Now, my story:
For 13 years, I worked at the Rand Corporation as a researcher. Rand has an international reputation for addressing difficult challenges throughout the globe, for anticipating emerging issues, establishing new angles of inquiry, and mapping the territory for responses by government, business, and society.
I believe the same sort of technological faith we had at Rand, which helped put a man on the moon and win the Cold War should now be applied to the problems of senior citizens.
Recalling my early career:
I left “The Farm” (Stanford for you non-Californians) with a shiny new PhD in Engineering in 1950, and went directly to RAND where I was housed over a bicycle shop on Third Street, along with the rest of the Missiles Division. My first assignment was to study "flow over flat-bottomed bodies," a topic which the administrative assistant somehow suspected of being pornographic! Actually I was trying to cast the problem in a form which the math department could run on their computer.

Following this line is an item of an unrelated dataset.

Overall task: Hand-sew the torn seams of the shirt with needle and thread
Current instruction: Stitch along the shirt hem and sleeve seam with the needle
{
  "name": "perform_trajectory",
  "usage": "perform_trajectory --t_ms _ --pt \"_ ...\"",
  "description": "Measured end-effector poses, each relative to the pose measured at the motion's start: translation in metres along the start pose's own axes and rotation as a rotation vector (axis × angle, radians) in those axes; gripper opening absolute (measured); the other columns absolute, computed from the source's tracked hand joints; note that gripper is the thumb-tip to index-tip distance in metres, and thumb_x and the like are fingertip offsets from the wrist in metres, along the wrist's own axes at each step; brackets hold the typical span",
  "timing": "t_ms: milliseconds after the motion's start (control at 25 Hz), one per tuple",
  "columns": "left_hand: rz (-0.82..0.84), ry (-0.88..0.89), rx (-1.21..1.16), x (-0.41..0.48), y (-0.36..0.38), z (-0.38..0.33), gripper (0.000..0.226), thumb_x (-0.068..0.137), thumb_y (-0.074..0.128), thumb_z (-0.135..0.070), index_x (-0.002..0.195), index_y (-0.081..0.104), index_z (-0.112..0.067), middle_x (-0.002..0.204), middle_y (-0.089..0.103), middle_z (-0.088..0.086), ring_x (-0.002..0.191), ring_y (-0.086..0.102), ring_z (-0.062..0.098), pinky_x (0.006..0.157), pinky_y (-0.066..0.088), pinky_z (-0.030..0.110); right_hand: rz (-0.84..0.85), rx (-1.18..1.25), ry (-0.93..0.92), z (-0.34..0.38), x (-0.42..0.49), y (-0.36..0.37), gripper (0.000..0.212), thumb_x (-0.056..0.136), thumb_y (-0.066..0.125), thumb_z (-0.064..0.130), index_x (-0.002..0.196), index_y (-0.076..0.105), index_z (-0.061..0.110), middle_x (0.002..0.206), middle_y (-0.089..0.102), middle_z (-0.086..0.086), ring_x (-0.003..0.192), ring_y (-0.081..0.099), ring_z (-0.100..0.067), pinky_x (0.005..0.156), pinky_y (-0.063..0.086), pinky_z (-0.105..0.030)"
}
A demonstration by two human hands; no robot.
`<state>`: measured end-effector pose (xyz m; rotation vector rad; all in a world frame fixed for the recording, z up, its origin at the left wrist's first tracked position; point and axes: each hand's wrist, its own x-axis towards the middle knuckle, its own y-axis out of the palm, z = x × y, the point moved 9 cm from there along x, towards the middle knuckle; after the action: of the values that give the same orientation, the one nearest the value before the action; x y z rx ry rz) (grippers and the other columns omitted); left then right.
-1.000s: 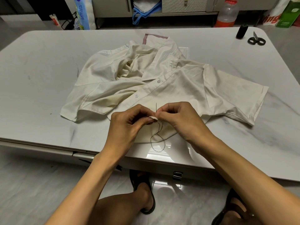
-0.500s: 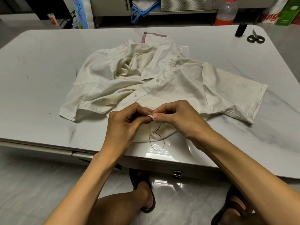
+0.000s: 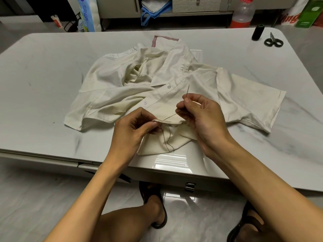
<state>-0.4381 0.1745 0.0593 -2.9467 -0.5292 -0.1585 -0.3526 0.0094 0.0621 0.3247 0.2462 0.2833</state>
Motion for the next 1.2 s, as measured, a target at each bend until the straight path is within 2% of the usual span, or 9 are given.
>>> perform_trajectory --t_ms 120,240,360,560,720,880,1040,1200 --pt "0.018 0.001 0.006 0.000 0.004 -0.001 0.015 0.088 0.065 0.008 0.085 0.067 -0.007 0.072 0.071 0.012 0.069 0.072 0.027 0.070 0.058 0.031 0.024 -0.042 -0.063 0.006 -0.002 0.001 0.017 0.097 0.056 0.006 0.112 0.066 0.005 0.076 0.070 -0.002 0.081 0.068 -0.014 0.090 0.055 -0.026" --pt "0.007 -0.025 0.002 0.002 0.003 0.000 0.011 0.089 0.065 0.005 0.088 0.066 -0.005 0.067 0.069 0.009 0.063 0.070 0.024 0.064 0.057 0.028 0.008 -0.035 -0.109 0.018 -0.006 -0.001 0.014 0.096 0.057 0.005 0.104 0.069 0.003 0.074 0.070 -0.003 0.079 0.068 -0.014 0.086 0.056 -0.025" --pt "-0.029 -0.075 -0.043 0.006 -0.002 0.007 0.010 0.093 0.061 0.002 0.089 0.064 -0.006 0.064 0.067 0.008 0.061 0.065 0.021 0.060 0.053 0.025 0.000 -0.082 -0.251 0.043 -0.017 0.000 0.012 0.097 0.056 0.004 0.096 0.068 0.005 0.075 0.070 -0.005 0.080 0.070 -0.016 0.087 0.056 -0.028" --pt "-0.135 -0.201 -0.057 0.010 -0.009 0.029 0.010 0.097 0.059 -0.004 0.088 0.061 -0.009 0.058 0.064 0.004 0.052 0.056 0.017 0.055 0.049 0.022 0.081 -0.136 -0.412 0.081 -0.052 0.003 0.013 0.097 0.054 0.001 0.094 0.066 0.001 0.072 0.067 -0.010 0.071 0.070 -0.022 0.077 0.057 -0.029" --pt "-0.249 -0.301 -0.076 0.007 -0.019 0.051 0.013 0.097 0.061 -0.008 0.085 0.061 -0.012 0.055 0.060 0.001 0.050 0.049 0.017 0.049 0.044 0.022 0.114 -0.202 -0.380 0.099 -0.069 -0.003 0.016 0.098 0.053 0.000 0.091 0.067 0.002 0.067 0.063 -0.003 0.061 0.063 -0.017 0.073 0.059 -0.032" --pt "-0.302 -0.350 -0.090 0.005 -0.023 0.067 0.013 0.098 0.060 -0.007 0.086 0.060 -0.012 0.051 0.059 0.000 0.051 0.048 0.019 0.051 0.041 0.027 0.175 -0.292 -0.296 0.109 -0.084 -0.009 0.017 0.098 0.053 0.001 0.092 0.069 0.001 0.067 0.062 -0.003 0.055 0.058 -0.013 0.071 0.060 -0.035" --pt "-0.301 -0.280 -0.119 0.005 -0.019 0.058 0.012 0.099 0.058 -0.005 0.089 0.059 -0.011 0.059 0.064 0.005 0.056 0.056 0.021 0.054 0.049 0.025 0.204 -0.356 -0.236 0.108 -0.091 -0.014 0.017 0.098 0.053 0.001 0.091 0.069 0.000 0.065 0.062 -0.001 0.053 0.055 -0.012 0.069 0.059 -0.039" --pt "-0.233 -0.011 -0.013 -0.001 -0.014 0.014 0.006 0.097 0.059 -0.002 0.095 0.061 -0.007 0.081 0.065 0.015 0.066 0.066 0.021 0.071 0.057 0.033 0.206 -0.369 -0.178 0.094 -0.085 -0.018 0.016 0.097 0.054 0.003 0.094 0.069 0.000 0.063 0.063 0.003 0.051 0.055 -0.011 0.071 0.058 -0.041"
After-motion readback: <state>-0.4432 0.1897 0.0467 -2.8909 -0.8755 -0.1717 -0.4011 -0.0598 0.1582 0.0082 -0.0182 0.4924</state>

Back then, to run something through a computer meant using punch cards, and getting the results back in about a week if you were lucky.

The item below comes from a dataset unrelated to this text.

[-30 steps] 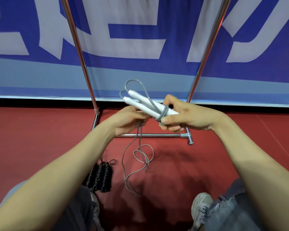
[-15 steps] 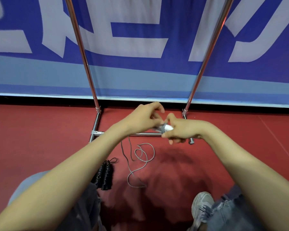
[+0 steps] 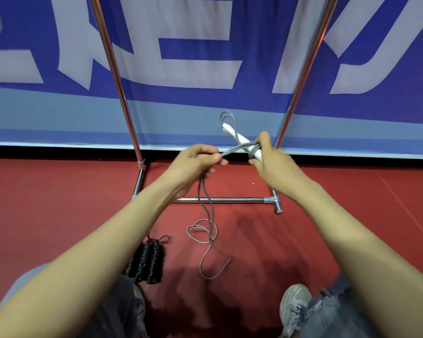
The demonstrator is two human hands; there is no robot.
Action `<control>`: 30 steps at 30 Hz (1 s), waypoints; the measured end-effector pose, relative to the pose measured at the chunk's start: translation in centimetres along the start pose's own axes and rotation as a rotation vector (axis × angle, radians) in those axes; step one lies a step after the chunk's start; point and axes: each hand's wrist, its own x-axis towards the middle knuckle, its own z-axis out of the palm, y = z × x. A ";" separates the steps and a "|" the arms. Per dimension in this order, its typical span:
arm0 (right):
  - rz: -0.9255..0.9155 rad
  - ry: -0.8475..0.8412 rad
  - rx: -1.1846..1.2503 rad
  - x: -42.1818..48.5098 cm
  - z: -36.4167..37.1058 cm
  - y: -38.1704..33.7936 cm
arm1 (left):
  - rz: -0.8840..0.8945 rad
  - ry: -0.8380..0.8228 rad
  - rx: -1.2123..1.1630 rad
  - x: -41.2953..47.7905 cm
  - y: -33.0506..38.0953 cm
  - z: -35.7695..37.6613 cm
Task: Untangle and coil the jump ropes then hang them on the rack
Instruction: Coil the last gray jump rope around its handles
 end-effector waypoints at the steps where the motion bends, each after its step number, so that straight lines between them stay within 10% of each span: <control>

Subsequently I moved on to study the possibilities for an ICBM Defense based on high-speed impact with clouds of small particles. While we did successfully model the impact phenomenon, we never claimed (as was reported in a now defunct magazine, the Coronet) to have solved the problem forever! However, our computer model is, I believe, still in use today.

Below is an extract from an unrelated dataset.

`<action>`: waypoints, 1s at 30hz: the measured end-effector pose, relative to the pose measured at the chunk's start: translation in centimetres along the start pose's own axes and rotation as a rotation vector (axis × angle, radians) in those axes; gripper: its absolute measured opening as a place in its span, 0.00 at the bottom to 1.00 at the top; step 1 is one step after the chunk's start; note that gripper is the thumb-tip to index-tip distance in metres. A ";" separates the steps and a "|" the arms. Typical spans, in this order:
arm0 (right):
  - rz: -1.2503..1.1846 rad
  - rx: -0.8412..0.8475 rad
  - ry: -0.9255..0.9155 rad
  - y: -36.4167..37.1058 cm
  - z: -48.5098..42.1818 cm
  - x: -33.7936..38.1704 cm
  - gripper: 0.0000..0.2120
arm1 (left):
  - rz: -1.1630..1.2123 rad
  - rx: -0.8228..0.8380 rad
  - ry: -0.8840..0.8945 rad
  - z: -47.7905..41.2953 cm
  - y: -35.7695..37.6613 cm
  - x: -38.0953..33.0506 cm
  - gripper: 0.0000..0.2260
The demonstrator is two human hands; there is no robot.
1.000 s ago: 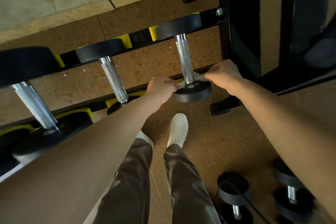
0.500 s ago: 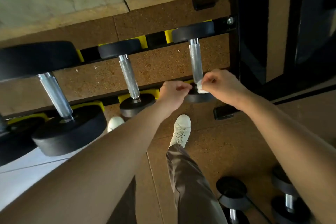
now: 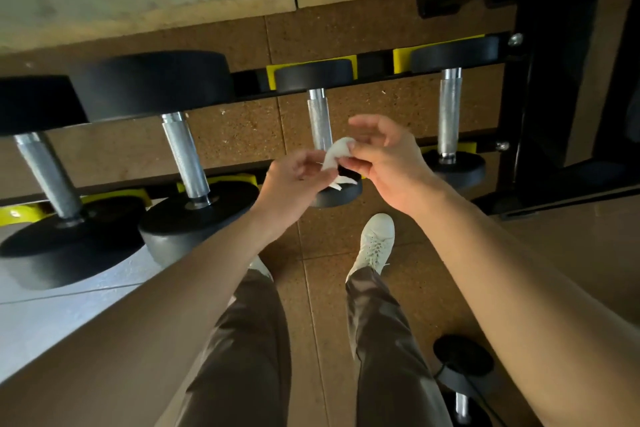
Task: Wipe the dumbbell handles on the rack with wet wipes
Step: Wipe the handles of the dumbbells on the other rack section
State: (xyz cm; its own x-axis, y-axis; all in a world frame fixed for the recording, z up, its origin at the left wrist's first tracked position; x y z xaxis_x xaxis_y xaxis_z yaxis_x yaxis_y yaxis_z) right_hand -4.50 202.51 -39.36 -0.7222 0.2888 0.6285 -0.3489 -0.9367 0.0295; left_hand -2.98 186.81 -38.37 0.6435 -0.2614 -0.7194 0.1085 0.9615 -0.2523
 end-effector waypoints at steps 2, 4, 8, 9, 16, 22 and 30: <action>-0.007 -0.029 0.003 0.9 -0.1 -0.5 0.11 | -0.006 -0.008 -0.047 -0.6 -1.3 0.9 0.06; -0.040 -0.077 0.020 1.3 -0.4 -1.2 0.09 | 0.032 -0.026 -0.105 -1.5 -2.5 1.6 0.05; 0.219 -0.121 -0.133 2.0 -1.0 -1.1 0.15 | 0.277 -0.110 -0.258 -3.8 -3.4 2.1 0.05; 0.324 -0.099 -0.191 2.5 -1.0 -0.8 0.17 | 0.357 -0.120 -0.309 -4.3 -3.2 2.1 0.05; 0.641 -0.147 -0.431 3.1 -1.7 1.3 0.08 | 0.541 -0.100 -0.421 -5.8 -1.1 2.0 0.07; 0.759 -0.468 -0.731 1.8 -3.4 3.5 0.04 | 0.316 -0.238 -0.316 -6.6 -2.2 3.0 0.06; 0.975 -0.311 -0.630 1.5 -2.4 -2.4 0.04 | 0.199 -0.231 -0.199 -5.0 -2.0 3.6 0.08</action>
State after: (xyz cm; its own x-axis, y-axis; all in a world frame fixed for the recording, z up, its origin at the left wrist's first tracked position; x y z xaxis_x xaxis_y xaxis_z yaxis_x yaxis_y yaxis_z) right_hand -4.78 200.87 -42.69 -0.3734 -0.7440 0.5540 -0.0098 -0.5941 -0.8044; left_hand -4.69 183.48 -43.69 0.7720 -0.0276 -0.6350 -0.1934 0.9415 -0.2760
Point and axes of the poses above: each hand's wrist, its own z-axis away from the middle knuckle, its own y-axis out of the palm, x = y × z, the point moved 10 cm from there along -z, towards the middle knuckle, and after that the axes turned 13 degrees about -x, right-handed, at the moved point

At that point, I wrote two chapters for Bob Buchheim's book on Space Flight One of my chapters was on power sources for space vehicles. This caught the eye of NASA and led to my being appointed to one of their Research Advisory Committees.
Finally I became involved in the development and application of fuel cells, a topic which DARPA had just decided to fund through Project Lorraine. DARPA in time asked Rand to loan me to them for one year, which would necessitate a move to Washington. My late wife and I were excited to move to the nation's capital.
As might have been expected, one year became three, and by then my wife had developed a full-fledged case of "Potomac Fever." So I left Rand to accept a position in the Navy Department.